WO3 nanopolyhedra decorating Co3O4 nanoparticles for highly selective and sensitive detection of hazardous H2S gas
摘要
The development of metal oxide semiconductor (MOS) gas sensors with high sensitivity, exceptional selectivity, and ultralow detection limits remains a critical challenge for H2S detection. Herein, a novel p–n heterostructure composed of Co3O4 nanoparticles-decorated WO3 nanopolyhedra (Co3O4 NPs/WO3 NPHs) has been developed via a facile hydrothermal method. This unique architecture achieves synergistic enhancement of H2S sensing performance through dual mechanisms, including modulation of the electron depletion layer by p–n heterojunctions between p-type Co3O4 and n-type WO3, and in situ reversible formation of conductive WS2 intermediates during gas sensing. The optimized sensor demonstrates remarkable H2S sensing performance, including an ultrahigh response (Rₐ/Rg = 122 @ 100 ppm at 200 °C), an ultralow detection limit (100 ppb), excellent selectivity against interfering gases, rapid response/recovery kinetics (18 s/102 s@50 ppm H2S), and remarkable long-term stability (> 30 days with 95% response retention).
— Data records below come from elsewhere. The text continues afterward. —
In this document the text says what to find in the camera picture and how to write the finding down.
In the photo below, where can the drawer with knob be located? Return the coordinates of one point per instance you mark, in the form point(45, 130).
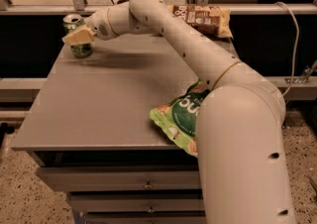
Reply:
point(149, 201)
point(119, 178)

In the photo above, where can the green rice chips bag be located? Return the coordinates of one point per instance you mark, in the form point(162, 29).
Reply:
point(177, 119)

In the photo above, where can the bottom drawer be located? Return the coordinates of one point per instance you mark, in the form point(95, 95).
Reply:
point(146, 218)

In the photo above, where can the top drawer with knob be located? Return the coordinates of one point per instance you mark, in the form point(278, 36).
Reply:
point(119, 178)

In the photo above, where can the green soda can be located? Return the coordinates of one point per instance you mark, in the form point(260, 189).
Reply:
point(70, 23)

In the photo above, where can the brown and cream snack bag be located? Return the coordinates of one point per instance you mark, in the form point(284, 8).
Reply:
point(208, 20)

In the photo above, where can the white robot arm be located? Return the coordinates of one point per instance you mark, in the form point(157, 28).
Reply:
point(241, 156)

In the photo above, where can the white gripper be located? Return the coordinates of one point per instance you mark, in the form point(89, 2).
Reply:
point(98, 23)

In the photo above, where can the grey drawer cabinet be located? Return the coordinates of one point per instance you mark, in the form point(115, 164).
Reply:
point(95, 112)

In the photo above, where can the middle drawer with knob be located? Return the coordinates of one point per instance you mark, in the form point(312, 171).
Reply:
point(149, 201)

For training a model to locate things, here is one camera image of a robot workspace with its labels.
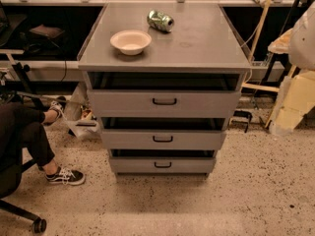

Systematic characterizations via Raman spectroscopy, Mott–Schottky analysis, and UV–Vis absorption spectroscopy confirm the heterostructure formation and dual sensing mechanism. This study not only provides a high-performance H2S sensor for industrial applications (e.g., natural gas processing and wastewater treatment) but also offers a versatile materials design strategy for constructing advanced hetero-structured sensors with balanced sensitivity, selectivity, and stability.